**PROBLEM TO SOLVE**
Retype the listing that follows without a single change.

**SUPPLIED INFORMATION**
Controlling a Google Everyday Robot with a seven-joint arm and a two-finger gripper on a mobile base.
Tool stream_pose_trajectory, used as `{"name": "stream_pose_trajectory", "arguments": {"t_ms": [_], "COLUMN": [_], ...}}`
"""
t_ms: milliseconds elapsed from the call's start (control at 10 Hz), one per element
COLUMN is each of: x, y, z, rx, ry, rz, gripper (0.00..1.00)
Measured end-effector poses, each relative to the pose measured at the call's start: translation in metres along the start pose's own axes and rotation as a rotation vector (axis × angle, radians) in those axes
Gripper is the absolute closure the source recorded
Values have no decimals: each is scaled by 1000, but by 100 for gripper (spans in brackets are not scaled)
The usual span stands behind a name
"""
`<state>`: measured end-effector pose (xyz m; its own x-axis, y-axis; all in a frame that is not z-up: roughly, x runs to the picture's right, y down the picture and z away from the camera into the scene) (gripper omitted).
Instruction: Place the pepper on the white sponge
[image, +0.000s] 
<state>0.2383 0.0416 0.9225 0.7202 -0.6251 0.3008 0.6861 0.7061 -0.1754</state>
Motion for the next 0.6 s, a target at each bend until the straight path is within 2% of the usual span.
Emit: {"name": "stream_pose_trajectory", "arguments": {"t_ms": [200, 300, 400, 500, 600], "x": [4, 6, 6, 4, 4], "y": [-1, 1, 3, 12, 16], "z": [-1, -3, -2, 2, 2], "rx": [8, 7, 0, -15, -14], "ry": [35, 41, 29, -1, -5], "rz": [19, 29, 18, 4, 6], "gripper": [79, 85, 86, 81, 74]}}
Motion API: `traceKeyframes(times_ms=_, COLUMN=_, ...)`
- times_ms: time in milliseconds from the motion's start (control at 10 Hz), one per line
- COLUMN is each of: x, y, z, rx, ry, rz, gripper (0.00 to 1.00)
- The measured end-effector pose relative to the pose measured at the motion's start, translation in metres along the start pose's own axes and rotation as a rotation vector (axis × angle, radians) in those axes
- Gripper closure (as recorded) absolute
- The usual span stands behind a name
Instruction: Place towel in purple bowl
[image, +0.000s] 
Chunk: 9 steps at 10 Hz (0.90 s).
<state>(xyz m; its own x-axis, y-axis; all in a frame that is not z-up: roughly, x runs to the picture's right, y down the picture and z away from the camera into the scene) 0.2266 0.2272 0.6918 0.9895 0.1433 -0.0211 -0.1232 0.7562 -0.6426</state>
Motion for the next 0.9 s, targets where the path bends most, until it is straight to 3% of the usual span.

**RESPONSE TO THE TASK**
Controlling a Google Everyday Robot with a seven-joint arm and a two-finger gripper on a mobile base.
Tool stream_pose_trajectory, used as `{"name": "stream_pose_trajectory", "arguments": {"t_ms": [_], "COLUMN": [_], ...}}`
"""
t_ms: milliseconds elapsed from the call's start (control at 10 Hz), one per element
COLUMN is each of: x, y, z, rx, ry, rz, gripper (0.00..1.00)
Measured end-effector poses, each relative to the pose measured at the call's start: translation in metres along the start pose's own axes and rotation as a rotation vector (axis × angle, radians) in those axes
Gripper is the absolute closure the source recorded
Values have no decimals: each is scaled by 1000, but by 100 for gripper (spans in brackets are not scaled)
The usual span stands behind a name
"""
`<state>`: measured end-effector pose (xyz m; its own x-axis, y-axis; all in a frame that is not z-up: roughly, x runs to the picture's right, y down the picture and z away from the camera into the scene) (gripper omitted).
Instruction: Place the pepper on the white sponge
[image, +0.000s] 
<state>0.2383 0.0416 0.9225 0.7202 -0.6251 0.3008 0.6861 0.7061 -0.1754</state>
Motion for the next 0.6 s, a target at each bend until the straight path is within 2% of the usual span.
Emit: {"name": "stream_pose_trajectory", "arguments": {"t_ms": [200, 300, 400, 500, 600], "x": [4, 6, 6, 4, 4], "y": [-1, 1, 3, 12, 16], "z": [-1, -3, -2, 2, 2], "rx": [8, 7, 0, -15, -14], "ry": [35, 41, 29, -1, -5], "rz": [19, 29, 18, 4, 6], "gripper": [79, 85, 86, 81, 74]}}
Motion API: `traceKeyframes(times_ms=_, COLUMN=_, ...)`
- times_ms: time in milliseconds from the motion's start (control at 10 Hz), one per line
- COLUMN is each of: x, y, z, rx, ry, rz, gripper (0.00 to 1.00)
- The measured end-effector pose relative to the pose measured at the motion's start, translation in metres along the start pose's own axes and rotation as a rotation vector (axis × angle, radians) in those axes
- Gripper closure (as recorded) absolute
- The usual span stands behind a name
Instruction: Place towel in purple bowl
[image, +0.000s] 
Chunk: 9 steps at 10 Hz (0.90 s).
<state>(xyz m; its own x-axis, y-axis; all in a frame that is not z-up: roughly, x runs to the picture's right, y down the picture and z away from the camera into the scene) 0.2266 0.2272 0.6918 0.9895 0.1433 -0.0211 -0.1232 0.7562 -0.6426</state>
Motion for the next 0.9 s, targets where the path bends most, until it is straight to 3% of the usual span.

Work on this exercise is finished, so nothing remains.